First, you do not have to rely on a single technology anymore because AWS presents a plethora of database technologies and because these technologies are available as pay-as-you-go services, including fully managed services. So, you don’t have any reason to consider one technology for your entire solution.
Second, your workload components or services will have very distinct requirements from each other. Some may require strong and reliable transactionality, à la Atomicity, Consistency, Isolation, Durability (ACID). Some others may require strong partition tolerance and need to be almost always on. Some others may need consistent ultra-low latency. These needs will make it difficult for you to just use a single technology. If you try to force a single technology, you may have to sacrifice performance to do so or end up with much higher costs ultimately because more resources would be needed to meet those performance needs. The diverse options at hand in AWS in terms of databases are discussed next.
Starting with relational databases, this type of data store is optimal for managing data that follows a pre-established (and stable) structure, or schema, composed of inter-related data entities. It is also very much adapted for workloads relying on ACID transactions, strong data consistency, and referential integrity. AWS offers multiple managed services supporting relational data stores: Amazon Relational Database Service (RDS), Amazon Aurora (Aurora), and Amazon Redshift (Redshift). RDS proposes a managed service implementation of your preferred database engine, choosing between MySQL, PostgreSQL, MariaDB, Microsoft SQL Server, and Oracle. Aurora provides a MySQL-compatible or PostgreSQL-compatible database tailored to AWS, bringing improved performance, scalability, and availability over the plain open-source implementations. Redshift provides analytics capabilities at scale, giving you the ability to run a data warehouse in the cloud but also to launch analytical queries combining data from multiple sources, such as your data lake or other operational data stores.
Further, there are non-relational databases or NoSQL databases. Unlike relational databases, NoSQL databases are better at handling data with a dynamic schema and also better at scaling horizontally (think internet-scale here) but less good at handling random queries. AWS offers several managed services in that space: Amazon DynamoDB, Amazon DocumentDB, Amazon Keyspaces, and Amazon Neptune. DynamoDB is a serverless key-value database, meant to support cloud applications at any scale. It also works in a multi-master multi-region mode for applications that need to operate globally. DocumentDB is a document database specialized in storing and querying JSON-like documents. It is also compatible with the Apache 2.0 open-source MongoDB APIs. Keyspaces is a serverless wide-column database that offers compatibility with the Apache Cassandra CQL API. Neptune is a graph database capable of handling high-throughput and low-latency requirements. It also supports queries using both Gremlin and SPARQL.

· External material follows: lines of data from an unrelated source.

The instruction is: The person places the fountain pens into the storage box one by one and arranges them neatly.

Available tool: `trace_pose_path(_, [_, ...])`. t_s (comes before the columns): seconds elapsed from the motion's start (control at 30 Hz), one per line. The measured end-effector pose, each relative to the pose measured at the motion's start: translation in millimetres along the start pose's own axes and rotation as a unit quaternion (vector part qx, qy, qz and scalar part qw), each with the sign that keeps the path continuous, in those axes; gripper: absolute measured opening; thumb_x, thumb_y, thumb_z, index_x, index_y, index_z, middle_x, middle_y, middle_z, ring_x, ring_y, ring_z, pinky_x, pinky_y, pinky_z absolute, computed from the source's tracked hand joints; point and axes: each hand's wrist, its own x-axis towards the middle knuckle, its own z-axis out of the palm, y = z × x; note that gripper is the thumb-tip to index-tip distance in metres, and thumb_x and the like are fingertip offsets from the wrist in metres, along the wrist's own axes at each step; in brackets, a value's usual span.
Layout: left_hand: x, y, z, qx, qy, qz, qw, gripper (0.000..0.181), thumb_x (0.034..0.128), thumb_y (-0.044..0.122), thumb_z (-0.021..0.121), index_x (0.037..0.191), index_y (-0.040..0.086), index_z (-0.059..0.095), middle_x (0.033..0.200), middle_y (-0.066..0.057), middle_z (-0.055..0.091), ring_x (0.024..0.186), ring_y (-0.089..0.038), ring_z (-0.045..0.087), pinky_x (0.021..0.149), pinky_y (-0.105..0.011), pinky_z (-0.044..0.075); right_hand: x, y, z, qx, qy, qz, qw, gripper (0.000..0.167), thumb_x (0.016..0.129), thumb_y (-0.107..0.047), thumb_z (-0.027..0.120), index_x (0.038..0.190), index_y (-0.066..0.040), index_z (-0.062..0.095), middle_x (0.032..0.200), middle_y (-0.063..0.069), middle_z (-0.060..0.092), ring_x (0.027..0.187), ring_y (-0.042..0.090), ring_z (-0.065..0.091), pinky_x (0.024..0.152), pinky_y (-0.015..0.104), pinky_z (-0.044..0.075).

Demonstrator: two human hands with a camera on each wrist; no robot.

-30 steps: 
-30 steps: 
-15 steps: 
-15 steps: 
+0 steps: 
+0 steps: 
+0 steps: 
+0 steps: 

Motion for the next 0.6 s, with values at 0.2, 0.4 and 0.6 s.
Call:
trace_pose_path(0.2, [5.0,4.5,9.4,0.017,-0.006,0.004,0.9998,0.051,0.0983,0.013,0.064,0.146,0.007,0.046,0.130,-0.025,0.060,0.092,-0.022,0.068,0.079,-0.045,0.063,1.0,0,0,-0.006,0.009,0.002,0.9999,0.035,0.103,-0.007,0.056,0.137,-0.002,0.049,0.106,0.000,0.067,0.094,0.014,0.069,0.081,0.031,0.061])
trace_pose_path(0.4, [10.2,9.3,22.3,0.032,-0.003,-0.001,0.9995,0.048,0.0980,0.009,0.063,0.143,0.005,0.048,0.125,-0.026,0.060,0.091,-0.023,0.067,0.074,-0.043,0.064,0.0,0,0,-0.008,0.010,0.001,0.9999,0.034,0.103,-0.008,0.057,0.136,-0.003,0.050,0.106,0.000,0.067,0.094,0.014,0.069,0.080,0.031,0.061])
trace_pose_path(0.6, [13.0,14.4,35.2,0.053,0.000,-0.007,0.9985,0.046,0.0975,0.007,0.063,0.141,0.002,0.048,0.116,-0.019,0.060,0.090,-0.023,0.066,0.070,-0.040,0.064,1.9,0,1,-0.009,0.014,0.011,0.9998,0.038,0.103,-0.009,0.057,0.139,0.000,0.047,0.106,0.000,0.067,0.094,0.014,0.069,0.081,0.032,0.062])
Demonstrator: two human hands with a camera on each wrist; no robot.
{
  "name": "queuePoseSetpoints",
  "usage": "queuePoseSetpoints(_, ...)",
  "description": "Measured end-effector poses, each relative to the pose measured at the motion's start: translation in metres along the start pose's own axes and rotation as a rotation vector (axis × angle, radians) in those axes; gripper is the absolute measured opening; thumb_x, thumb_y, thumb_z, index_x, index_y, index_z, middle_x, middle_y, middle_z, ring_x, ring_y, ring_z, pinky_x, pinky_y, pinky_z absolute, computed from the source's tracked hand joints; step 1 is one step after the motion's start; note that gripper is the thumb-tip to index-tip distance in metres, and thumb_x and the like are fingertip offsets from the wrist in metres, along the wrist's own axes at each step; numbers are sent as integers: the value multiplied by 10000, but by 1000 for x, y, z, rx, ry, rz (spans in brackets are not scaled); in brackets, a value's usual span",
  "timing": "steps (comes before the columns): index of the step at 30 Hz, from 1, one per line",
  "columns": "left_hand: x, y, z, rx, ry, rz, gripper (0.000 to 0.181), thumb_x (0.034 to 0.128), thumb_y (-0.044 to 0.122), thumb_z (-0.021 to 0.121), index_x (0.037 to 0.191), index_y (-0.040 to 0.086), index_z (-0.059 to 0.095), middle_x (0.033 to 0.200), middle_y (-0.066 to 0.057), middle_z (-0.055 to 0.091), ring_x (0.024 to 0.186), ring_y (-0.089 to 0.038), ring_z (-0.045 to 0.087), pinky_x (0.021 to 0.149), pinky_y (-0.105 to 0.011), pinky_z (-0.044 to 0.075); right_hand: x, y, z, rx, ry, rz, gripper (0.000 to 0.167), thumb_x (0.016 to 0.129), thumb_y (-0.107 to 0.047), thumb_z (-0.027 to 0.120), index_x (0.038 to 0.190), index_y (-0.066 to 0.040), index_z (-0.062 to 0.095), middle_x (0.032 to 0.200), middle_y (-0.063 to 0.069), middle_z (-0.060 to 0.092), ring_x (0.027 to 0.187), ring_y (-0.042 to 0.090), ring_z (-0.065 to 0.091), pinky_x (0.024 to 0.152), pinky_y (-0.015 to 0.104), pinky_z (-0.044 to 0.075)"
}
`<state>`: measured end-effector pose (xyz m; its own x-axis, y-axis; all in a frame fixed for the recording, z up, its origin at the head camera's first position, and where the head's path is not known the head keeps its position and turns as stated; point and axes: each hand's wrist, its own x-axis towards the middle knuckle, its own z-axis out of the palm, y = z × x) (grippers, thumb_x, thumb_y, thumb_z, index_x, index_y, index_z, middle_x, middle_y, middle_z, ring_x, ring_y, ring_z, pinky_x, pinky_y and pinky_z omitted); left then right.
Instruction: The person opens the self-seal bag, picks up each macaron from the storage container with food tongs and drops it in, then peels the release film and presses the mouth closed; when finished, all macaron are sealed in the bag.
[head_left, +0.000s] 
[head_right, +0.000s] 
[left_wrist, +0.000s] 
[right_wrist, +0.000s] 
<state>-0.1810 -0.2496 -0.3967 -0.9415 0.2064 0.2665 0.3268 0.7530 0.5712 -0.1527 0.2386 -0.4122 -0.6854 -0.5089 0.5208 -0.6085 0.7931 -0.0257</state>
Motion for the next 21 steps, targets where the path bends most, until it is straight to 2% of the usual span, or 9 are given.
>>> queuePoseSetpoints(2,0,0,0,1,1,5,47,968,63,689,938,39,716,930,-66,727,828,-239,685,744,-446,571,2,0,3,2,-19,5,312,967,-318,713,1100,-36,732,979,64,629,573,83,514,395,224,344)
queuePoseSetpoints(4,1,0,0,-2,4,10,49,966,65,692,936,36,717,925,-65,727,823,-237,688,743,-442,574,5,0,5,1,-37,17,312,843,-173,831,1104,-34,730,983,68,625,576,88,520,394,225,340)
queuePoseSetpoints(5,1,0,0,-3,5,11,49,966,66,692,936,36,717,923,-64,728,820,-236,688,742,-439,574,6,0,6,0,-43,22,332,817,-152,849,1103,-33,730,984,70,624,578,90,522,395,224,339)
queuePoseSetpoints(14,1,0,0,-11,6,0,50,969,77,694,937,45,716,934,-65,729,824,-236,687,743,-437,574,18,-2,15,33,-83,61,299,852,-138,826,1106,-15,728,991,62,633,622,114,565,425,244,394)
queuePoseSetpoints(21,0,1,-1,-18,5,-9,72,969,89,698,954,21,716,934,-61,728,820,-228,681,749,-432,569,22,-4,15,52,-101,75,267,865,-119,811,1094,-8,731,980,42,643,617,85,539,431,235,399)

AWS also provides a number of additional managed database services that do not directly fall under the previous two families. Amazon MemoryDB for Redis is a managed Redis-compatible in-memory database, distributed across multi AZs and supporting microsecond read and single-digit millisecond write operations. Amazon ElastiCache is an in-memory data store, compatible with either Redis or Memcached. Although ElastiCache can also be used as a persistence layer, it is typically employed as a caching layer in front of an existing database, such as RDS, for instance, to accelerate datastore performance. ElastiCache delivers sub-millisecond response latency for both read and write operations. Amazon Timestream is a time-series database specialized in the collection and storage of time-series data (for instance, telemetry or IoT device/sensor data). Its architecture is optimized to handle fast writes and large analytical queries. Lastly, Amazon Quantum Ledger Database (QLDB) is a ledger database that stores data in an append-only journal where all changes are cryptographically verifiable.